Storyville is often cited as the birthplace of jazz. Though jazz developed throughout New Orleans, Storyville provided work for local musicians. It was an entertainment district, with barrelhouses, saloons, dance halls, and other venues — many of which featured live music. Jelly Roll Morton, Bunk Johnson, Manuel Manetta, ‘King’ Oliver, and a young Louis Armstrong, among others, played in Storyville. Spencer Williams, who wrote “Basin Street Blues” and “Mahogany Hall Stomp,” was Lulu White’s nephew and lived at her bordello for a while.

Jelly Roll Morton

Jelly Roll Morton

Storyville’s Demise

As New Orleans developed, Storyville’s ‘back o’ town’ location became more central.

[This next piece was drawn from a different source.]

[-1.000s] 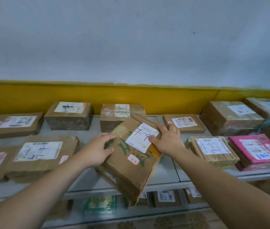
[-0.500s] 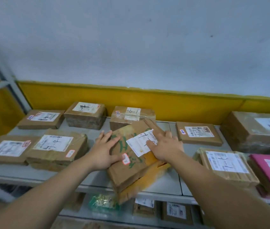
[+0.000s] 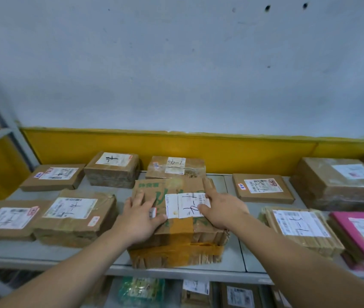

In 1908, the train terminal at Canal and Basin streets — one block from Storyville — was completed. To reach the station, trains traveled past the Basin Street bordellos, where the (often naked) prostitutes waved to the passengers from balconies. Different citizens’ groups attacked Storyville, urging the mayor to close, or at least move, the district. To some, Storyville represented a threat to young women; to others, Storyville threatened the racial order.

In 1917, the city attempted to relocate all nonwhite prostitutes to the uptown district. Several madams, including Willie Piazza and Lulu White, fought the measure and won. The city reworded the ordinance, but before it went into effect, the district was abolished. Storyville was less than five miles from the naval training station, and when Navy Secretary Josephus Daniels made clear his desire for Storyville to close, Mayor Martin Behrman acquiesced, ordering it closed by midnight November 12, 1917.

Prostitution continued, but Storyville lost its cachet and the neighborhood declined. The photographs of E.J. Bellocq have immortalized some of Storyville’s women. Similarly, numerous films, bars, and clubs celebrate and romanticize the district, though it is physically gone. Following passage of the 1937 U.S. Housing Act, the city razed most Storyville buildings in order to construct the Iberville housing project. ‘Uptown Storyville’ now contains some hotels, parking lots, offices, and municipal buildings, including City Hall.